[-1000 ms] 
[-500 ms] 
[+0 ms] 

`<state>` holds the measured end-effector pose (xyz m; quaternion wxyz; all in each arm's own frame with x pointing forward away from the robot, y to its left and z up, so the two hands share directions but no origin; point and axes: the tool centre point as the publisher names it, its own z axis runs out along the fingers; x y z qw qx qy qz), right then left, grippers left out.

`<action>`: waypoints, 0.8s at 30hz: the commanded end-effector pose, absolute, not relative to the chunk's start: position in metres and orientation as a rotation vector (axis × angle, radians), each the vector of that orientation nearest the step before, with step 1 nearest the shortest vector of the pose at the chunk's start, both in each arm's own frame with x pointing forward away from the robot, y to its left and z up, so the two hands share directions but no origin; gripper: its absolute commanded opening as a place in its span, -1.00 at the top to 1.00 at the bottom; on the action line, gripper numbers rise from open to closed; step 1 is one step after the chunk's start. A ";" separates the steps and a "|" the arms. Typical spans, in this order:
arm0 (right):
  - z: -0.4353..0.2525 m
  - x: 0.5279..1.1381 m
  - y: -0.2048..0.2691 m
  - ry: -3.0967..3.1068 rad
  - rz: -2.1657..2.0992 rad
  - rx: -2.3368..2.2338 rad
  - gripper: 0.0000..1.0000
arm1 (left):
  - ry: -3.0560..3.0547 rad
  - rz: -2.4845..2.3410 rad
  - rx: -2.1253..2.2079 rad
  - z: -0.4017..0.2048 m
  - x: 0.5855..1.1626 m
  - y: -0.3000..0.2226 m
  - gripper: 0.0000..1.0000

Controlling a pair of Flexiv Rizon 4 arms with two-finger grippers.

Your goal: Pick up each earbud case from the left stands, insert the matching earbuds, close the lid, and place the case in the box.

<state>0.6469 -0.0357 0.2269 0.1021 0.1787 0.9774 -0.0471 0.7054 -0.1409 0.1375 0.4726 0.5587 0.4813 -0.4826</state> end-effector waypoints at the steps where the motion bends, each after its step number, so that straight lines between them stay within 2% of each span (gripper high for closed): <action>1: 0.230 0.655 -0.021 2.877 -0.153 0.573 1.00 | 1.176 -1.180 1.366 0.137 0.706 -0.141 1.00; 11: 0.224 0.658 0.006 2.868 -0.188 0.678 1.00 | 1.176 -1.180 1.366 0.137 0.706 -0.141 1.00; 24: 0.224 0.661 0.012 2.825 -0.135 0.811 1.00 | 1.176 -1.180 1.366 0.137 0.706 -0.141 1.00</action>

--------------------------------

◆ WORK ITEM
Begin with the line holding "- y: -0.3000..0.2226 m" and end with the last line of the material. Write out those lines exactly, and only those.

◆ REPLY
  - y: -0.3000..0.2226 m
  - gripper: 0.0000..1.0000

Controlling a pair of Flexiv Rizon 4 arms with two-finger grippers.

Your goal: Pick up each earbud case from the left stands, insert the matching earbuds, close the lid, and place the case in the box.

<state>0.6469 -0.0357 0.2269 0.1021 0.1787 0.9774 -0.0471 0.7054 -0.1409 0.1375 0.4726 0.5587 0.4813 -0.4826</state> end-effector waypoints at the steps where the motion bends, each after its step number, so that straight lines between them stay within 2% of each span (gripper high for closed): <action>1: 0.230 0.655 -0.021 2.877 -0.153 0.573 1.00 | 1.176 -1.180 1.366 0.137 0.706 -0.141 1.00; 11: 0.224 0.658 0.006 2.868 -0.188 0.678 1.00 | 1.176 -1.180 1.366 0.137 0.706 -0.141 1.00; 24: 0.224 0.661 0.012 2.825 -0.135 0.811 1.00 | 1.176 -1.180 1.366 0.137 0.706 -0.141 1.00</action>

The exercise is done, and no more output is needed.